▶ [Problem details]
The whole listing that follows is to be restated word for word, images excluded.

▶ [Data provided]
# # #

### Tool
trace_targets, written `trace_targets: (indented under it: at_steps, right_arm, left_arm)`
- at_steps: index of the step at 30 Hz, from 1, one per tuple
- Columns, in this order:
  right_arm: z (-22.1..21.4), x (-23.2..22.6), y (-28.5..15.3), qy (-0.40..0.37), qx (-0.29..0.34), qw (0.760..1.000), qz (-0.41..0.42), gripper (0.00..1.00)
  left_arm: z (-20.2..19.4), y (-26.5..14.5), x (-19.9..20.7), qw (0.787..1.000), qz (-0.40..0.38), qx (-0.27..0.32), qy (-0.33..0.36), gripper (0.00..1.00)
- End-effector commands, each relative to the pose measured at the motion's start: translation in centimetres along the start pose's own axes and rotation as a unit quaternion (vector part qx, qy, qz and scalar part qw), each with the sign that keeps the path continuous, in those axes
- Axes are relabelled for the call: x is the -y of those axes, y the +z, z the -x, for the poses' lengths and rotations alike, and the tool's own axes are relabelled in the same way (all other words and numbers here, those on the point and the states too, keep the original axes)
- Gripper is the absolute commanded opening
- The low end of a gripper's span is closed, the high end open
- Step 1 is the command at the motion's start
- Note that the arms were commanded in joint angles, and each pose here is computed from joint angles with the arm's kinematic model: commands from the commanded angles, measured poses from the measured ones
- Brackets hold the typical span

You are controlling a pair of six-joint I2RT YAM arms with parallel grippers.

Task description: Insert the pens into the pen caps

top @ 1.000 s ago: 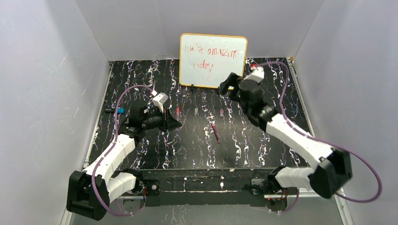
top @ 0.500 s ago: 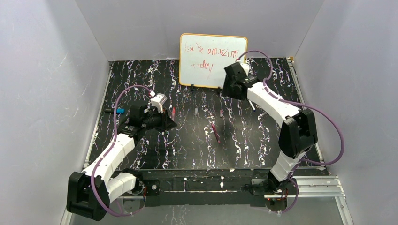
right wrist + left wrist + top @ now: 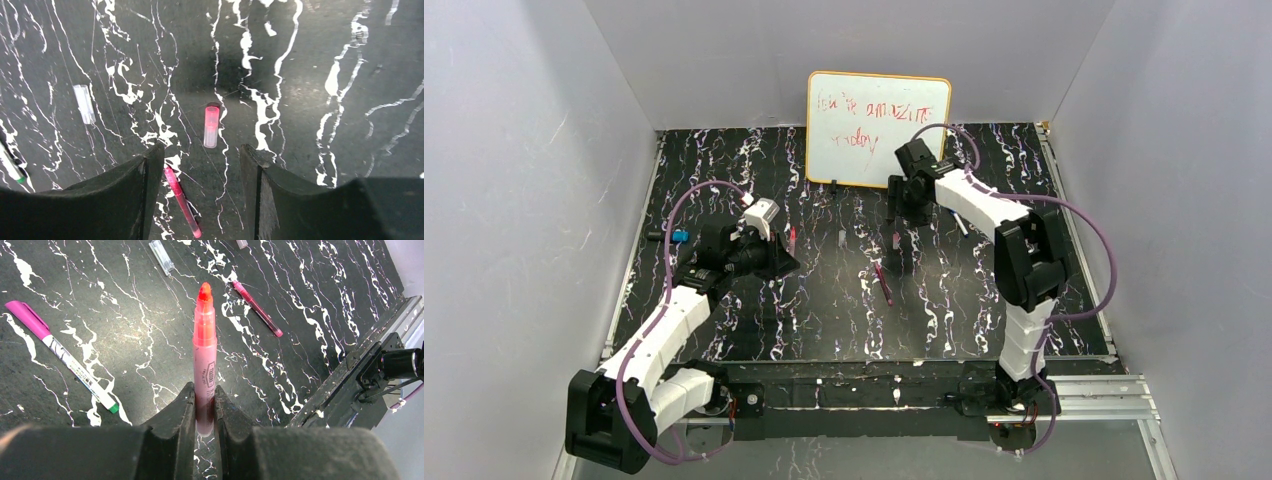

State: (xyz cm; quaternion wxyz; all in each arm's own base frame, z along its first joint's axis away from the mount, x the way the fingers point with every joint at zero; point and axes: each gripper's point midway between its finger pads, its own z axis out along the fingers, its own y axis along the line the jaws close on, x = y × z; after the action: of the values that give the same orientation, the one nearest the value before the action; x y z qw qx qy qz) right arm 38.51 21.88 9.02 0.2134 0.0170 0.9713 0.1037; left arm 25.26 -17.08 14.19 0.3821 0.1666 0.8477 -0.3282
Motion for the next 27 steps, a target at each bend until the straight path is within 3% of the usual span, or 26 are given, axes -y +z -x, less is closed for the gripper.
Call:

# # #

▶ [Task answer]
### Tool
trace_targets, written `trace_targets: (indented under it: at_steps, right_arm, left_arm)`
- at_steps: index of the step at 30 Hz, from 1, one per tuple
- Columns, in this order:
  right_arm: z (-22.1..21.4), x (-23.2..22.6), y (-28.5..15.3), qy (-0.40..0.37), qx (-0.29..0.34), qw (0.760..1.000), qz (-0.41..0.42), gripper (0.00..1.00)
  left_arm: z (-20.2..19.4), y (-26.5..14.5), x (-19.9..20.7), qw (0.787..1.000), qz (-0.40..0.38), qx (-0.27..0.32), qy (-0.33..0.36), gripper (0.00..1.00)
- End-effector commands, each relative to the pose measured at the motion's start: translation in centimetres along the start pose's own axes and rotation as a unit quaternion (vector part qx, qy, qz and scalar part qw), each with the sign that keeps the path continuous, in those axes
- Axes are relabelled for the call: x is the -y of those axes, y the +z, z the -x, for the poses' lengths and rotations alike, and the tool's own axes are relabelled in the same way (all other words and numbers here, those on the point and the states too, keep the original axes)
- Gripper is the absolute commanded opening
- The low end of a gripper's span is closed, the high end open
- Step 1 is the command at the motion's start
- Note that the arms were commanded in joint angles, and each pose here is computed from joint angles with the arm's kinematic model: commands from the commanded angles, measured poses from the measured ones
- Brackets hold the typical span

You are controlling a pair of six-joint I2RT YAM arms with parallel grippers.

Task description: Insert the pens into the pen caps

top @ 1.000 s ago: 
top @ 0.500 s ago: 
right wrist + left wrist + top @ now: 

State: (xyz cm; quaternion wxyz; all in each arm's own base frame, z along its first joint's axis away from the mount, x the way the fingers point with every joint at zero; point and axes: each gripper's point midway between its finger pads, its own z axis out along the fingers, its own y axis along the line the jaws close on, x = y × z; after the action: of the values that give the same orientation, the one nearest the value before the action; x y z qw qx qy qz) right arm 38.51 21.88 9.02 0.2134 0.0170 0.9713 0.1037; left arm 25.26 -17.08 14.19 0.3821 0.1666 0.8477 -0.3282
Motion for the next 27 steps, a target at each bend until the straight path is within 3% of the usual span, or 26 are given, axes -y +z -x, less is closed for the gripper.
Call:

What came before is the complete response.